We will be posting more preview videos of various bits of functionality over the coming days and weeks. If there is something that you would like to see of video of, please let us know!
The first demonstration of the hacksaw meshing approach is posted on the site. This is the first stage to support meshing very large datasets on any machine. Before this technique, Sequoia needed to load all the points into RAM to complete the meshing. This method carves up your point set into chunks for processing into meshes, and then reconstitutes them into a final mesh when the pieces are loaded from disk.
I’d like to see how to manipulate image projection on demo videos.
Also, Loading speed is getting better, but moving point clouds is slow…
I’m not sure we can clip only working area and working with the clip view only.
can you try limiting the number of points you have loaded to a lower amount in the point loader? check “imit amount” and set the percentage until - say 25% and try it there. if it works then you can increase the limit of points you are working on.
i’ll let someone else chime in from the dev team with details
I tried with your suggestion, but It still have same issues.
It looks like caching first and start moving.
When it starts moving point clouds, no problems until I stop and move point clouds again.
What format are points stored in? Are you loading the converted SPRT file? or using one of the other supported formats?
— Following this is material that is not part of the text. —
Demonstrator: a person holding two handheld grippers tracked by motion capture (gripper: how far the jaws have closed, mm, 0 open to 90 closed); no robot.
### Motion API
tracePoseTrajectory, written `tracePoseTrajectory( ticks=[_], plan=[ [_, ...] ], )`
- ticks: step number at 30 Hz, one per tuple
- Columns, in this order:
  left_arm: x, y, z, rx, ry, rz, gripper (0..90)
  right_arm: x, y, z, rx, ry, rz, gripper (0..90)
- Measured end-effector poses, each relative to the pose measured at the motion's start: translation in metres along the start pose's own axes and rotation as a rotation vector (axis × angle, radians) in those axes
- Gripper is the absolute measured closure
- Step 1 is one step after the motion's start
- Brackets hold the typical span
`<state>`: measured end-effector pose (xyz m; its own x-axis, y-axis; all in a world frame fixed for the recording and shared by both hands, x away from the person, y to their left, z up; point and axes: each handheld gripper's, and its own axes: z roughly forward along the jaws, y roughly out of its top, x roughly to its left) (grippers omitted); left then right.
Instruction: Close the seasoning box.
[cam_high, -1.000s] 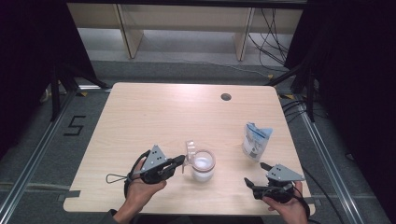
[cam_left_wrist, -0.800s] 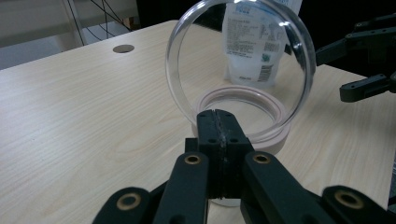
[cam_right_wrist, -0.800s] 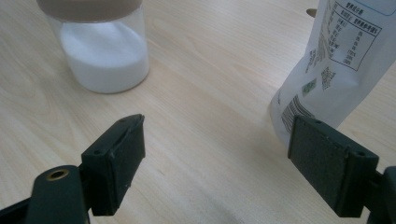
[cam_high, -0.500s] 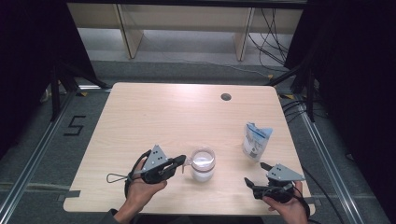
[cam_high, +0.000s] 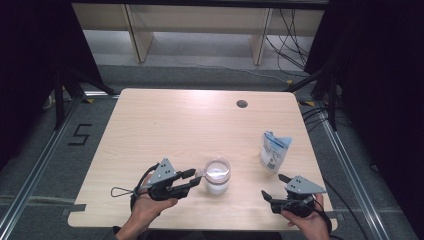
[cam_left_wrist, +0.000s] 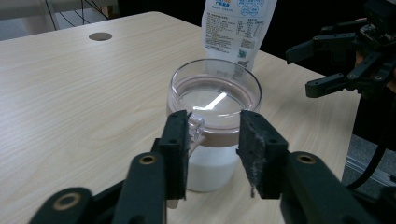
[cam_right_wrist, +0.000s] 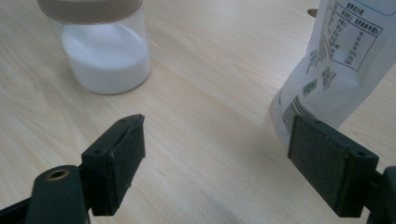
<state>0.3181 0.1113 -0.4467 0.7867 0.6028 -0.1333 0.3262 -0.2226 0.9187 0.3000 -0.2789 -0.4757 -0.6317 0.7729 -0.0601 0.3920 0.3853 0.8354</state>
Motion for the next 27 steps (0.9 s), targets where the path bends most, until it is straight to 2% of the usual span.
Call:
tracePoseTrajectory(
  ticks=[1,3,5,7,8,10,12,15,18,21,23,24,26,27],
  plan=[
    [0.000,0.000,0.000,0.001,-0.014,0.005,58.0,-0.002,0.000,0.000,-0.001,0.008,-0.013,19.8],
    [-0.002,-0.002,-0.002,0.005,-0.010,0.008,53.4,-0.003,0.000,0.001,-0.015,0.000,-0.029,19.6],
    [-0.003,-0.003,-0.003,0.020,-0.009,0.013,46.4,-0.003,0.000,0.000,-0.020,0.014,-0.029,18.3],
    [-0.003,-0.005,-0.003,0.030,-0.006,0.000,40.9,-0.002,0.000,-0.001,-0.026,0.033,0.015,18.1],
    [-0.004,-0.007,-0.004,0.036,0.002,-0.001,39.4,-0.003,0.000,0.000,-0.042,0.039,0.002,17.8],
    [-0.004,-0.009,-0.006,0.041,0.006,-0.002,35.7,-0.003,0.000,-0.001,-0.037,0.042,0.018,17.6],
    [-0.003,-0.012,-0.008,0.047,0.010,-0.007,33.6,-0.003,0.000,-0.001,-0.043,0.052,0.013,17.6],
    [-0.003,-0.016,-0.011,0.059,0.027,-0.014,30.3,-0.002,0.000,0.000,-0.038,0.073,0.031,17.6],
    [-0.003,-0.019,-0.013,0.065,0.032,-0.022,28.9,-0.003,0.000,-0.001,-0.042,0.064,0.021,17.6],
    [-0.002,-0.021,-0.013,0.065,0.036,-0.022,27.9,-0.005,0.000,-0.001,-0.044,0.080,0.010,17.6],
    [-0.002,-0.023,-0.014,0.073,0.046,-0.026,26.8,-0.005,0.001,-0.002,-0.050,0.074,0.022,17.4],
    [-0.002,-0.024,-0.014,0.075,0.044,-0.027,26.4,-0.003,0.001,-0.002,-0.047,0.077,0.049,17.4],
    [-0.002,-0.026,-0.013,0.077,0.041,-0.028,25.7,-0.004,0.001,-0.001,-0.051,0.075,0.022,17.2],
    [-0.003,-0.027,-0.014,0.085,0.049,-0.026,25.5,-0.004,0.001,-0.001,-0.045,0.091,0.024,17.1]
  ],
)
Even with a fair number of points, the SPRT file loading should be responsive as it drops the number of drawn points based on how many frames per second our viewport can draw. I would expect you to be able to draw ~150-160 million points in 4GB of GPU ram., We have tested with various beefy cards, but not the k5000 so we might have run into an issue. Incidentally, we have recently fixed a bug that only affected faster higher performing machines so it can happen.
If you are using SPRT and seeing lots of problems, it may be what is essentially a bug. Would you be willing to share the dataset with us so we can test internally? (we are happy to not share the dataset with anyone and most of our internal test data is confidential).